Transcriptional control of collective tissue behaviour:
To identify new determinants of the tip versus stalk cell identity that coordinates collective cell movement in angiogenesis, we have employed an integrated pharmacological and transcriptomic strategy for the detection of novel tip and stalk cell-associated genes in vivo (Herbert et. al., 2012. Current Biology). Upon incubation of zebrafish embryos with well-established pharmacological inhibitors Vegfr or Notch, both alone or in combination, we could either repress tip cell formation (Vegfr inhibition), induce ectopic tip cell formation (Notch inhibition) or recover ectopic tip cell formation (Notch + Vegfr inhibition). Subsequent FACS isolation of GFP-positive endothelial cells and multifactorial transcriptomic comparison with DMSO-treated controls identified previously unknown tip cell restricted genes that are tightly spatiotemporally associated with tip cell behavior in vivo.

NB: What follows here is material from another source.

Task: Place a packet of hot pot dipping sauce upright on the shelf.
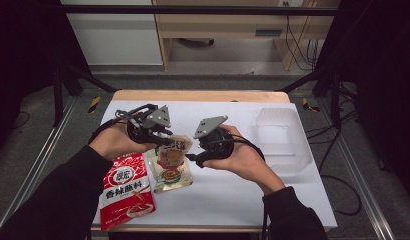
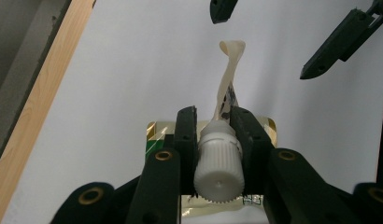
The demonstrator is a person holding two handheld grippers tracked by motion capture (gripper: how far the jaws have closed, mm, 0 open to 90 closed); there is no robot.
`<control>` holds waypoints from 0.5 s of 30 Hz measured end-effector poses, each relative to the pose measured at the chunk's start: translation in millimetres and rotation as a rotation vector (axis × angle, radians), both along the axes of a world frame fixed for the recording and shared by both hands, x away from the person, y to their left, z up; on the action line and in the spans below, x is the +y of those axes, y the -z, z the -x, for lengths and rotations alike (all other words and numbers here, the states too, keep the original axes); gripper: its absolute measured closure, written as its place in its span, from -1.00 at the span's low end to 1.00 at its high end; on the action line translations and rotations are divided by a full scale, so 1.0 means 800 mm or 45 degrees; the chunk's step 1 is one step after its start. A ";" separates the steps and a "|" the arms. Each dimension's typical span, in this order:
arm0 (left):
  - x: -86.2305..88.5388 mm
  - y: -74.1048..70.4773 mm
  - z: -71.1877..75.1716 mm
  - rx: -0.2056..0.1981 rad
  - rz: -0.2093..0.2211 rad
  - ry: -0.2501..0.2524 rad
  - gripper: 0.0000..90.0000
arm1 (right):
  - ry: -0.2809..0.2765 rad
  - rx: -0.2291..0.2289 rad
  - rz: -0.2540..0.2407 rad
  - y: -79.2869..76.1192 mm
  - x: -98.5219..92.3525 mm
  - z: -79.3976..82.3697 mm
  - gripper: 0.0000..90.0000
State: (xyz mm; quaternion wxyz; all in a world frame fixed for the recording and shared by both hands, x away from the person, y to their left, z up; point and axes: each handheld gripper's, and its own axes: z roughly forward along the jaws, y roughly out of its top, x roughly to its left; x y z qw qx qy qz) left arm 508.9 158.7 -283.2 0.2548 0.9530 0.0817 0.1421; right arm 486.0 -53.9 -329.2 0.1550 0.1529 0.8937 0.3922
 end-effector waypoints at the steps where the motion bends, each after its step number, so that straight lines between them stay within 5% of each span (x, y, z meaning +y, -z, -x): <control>1: -0.001 -0.002 0.000 -0.001 0.004 0.004 0.63 | -0.002 -0.009 0.008 -0.002 0.000 -0.001 -0.36; 15: -0.011 -0.004 0.003 -0.012 0.004 0.043 0.63 | -0.051 -0.026 0.154 -0.028 -0.007 -0.011 -0.43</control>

This previous work has allowed us to define key transcriptional switches that couple selection of tip versus stalk identity to induction of cell-type-specific behaviours. For example, we have previously shown that the tip cell restricted gene hlx1 coordinates stalk versus tip cell behaviour in vivo, although the mechanisms involved remain unclear (Herbert et. al., 2012. Curr. Biol.). Moreover, we revealed that tip cell-restricted expression of the tetraspanin gene, tm4sf18, drives positive-feedback modulation of Vegfr signalling and spatiotemporally regulates tip-stalk signalling dynamics and identity decisions in vivo (Page et. al., 2019. Cell Rep.). Work defining the localisation, regulation and function of other previously unidentified tip and stalk cell specific transcripts uncovered by these studies are currently in progress.